--- TASK OBJECTIVE ---
Copy every line of the data that includes the string "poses".

--- AVAILABLE DATA ---

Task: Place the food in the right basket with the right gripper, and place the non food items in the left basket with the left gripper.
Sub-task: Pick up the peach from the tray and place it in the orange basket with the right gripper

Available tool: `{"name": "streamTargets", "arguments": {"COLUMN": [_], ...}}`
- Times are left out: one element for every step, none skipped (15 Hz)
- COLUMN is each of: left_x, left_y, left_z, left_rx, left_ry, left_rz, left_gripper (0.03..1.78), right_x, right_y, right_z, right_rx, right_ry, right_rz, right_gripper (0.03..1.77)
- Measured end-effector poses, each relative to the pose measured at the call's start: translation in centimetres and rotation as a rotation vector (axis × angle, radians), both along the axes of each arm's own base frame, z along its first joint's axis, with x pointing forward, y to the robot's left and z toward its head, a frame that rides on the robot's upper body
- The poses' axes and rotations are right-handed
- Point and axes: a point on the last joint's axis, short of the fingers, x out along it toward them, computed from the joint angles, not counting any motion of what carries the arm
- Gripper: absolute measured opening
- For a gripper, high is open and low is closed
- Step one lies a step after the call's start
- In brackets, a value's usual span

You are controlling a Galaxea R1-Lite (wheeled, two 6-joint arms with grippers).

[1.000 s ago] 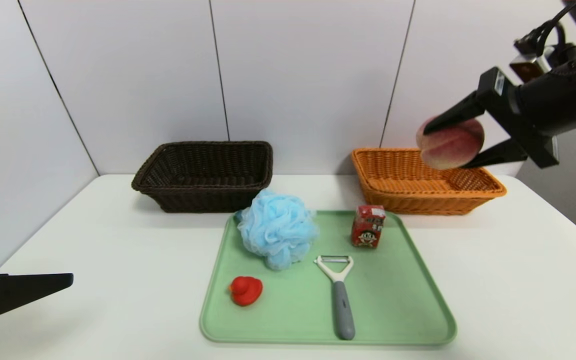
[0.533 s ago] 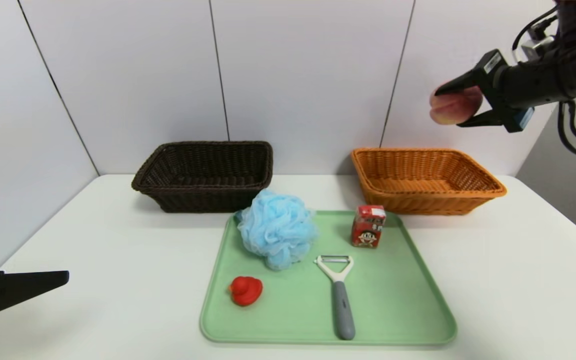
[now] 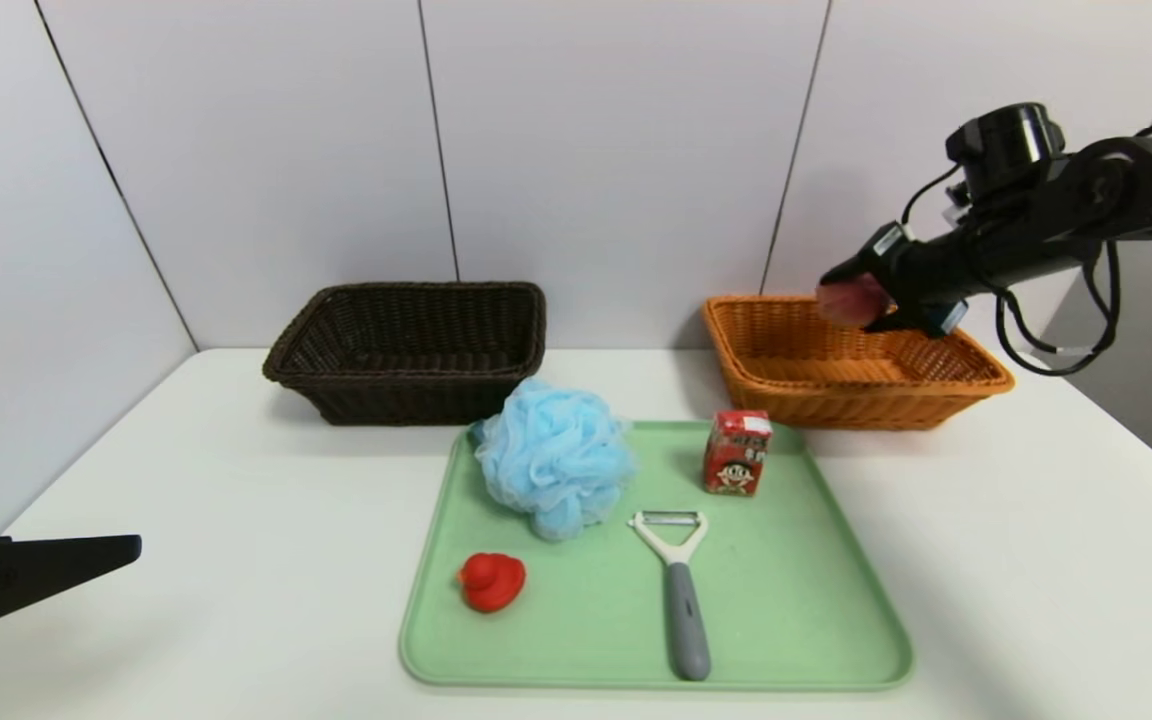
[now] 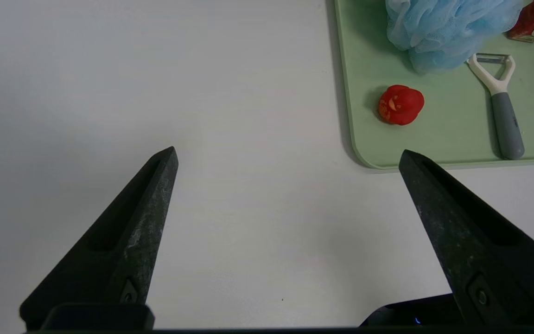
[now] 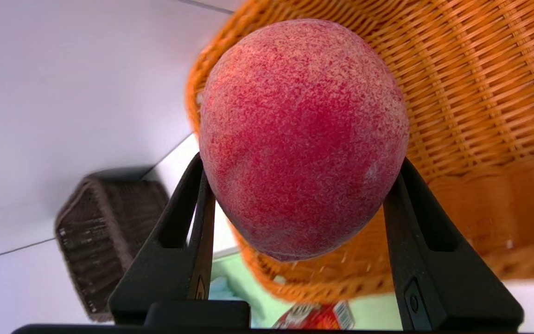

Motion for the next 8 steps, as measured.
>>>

--- SOLUTION TO THE EXERCISE ---
- Measured end-effector poses, each relative to the pose measured at the call's start: translation in centimetres and rotation as a rotation vector (axis × angle, radians), both along the axes of each arm's own base frame, z along its first joint's axis, with x pointing forward, y to the robot's left and z toward its head, a frame that rides on the robot's upper body
- The poses' axes and rotations are right-handed

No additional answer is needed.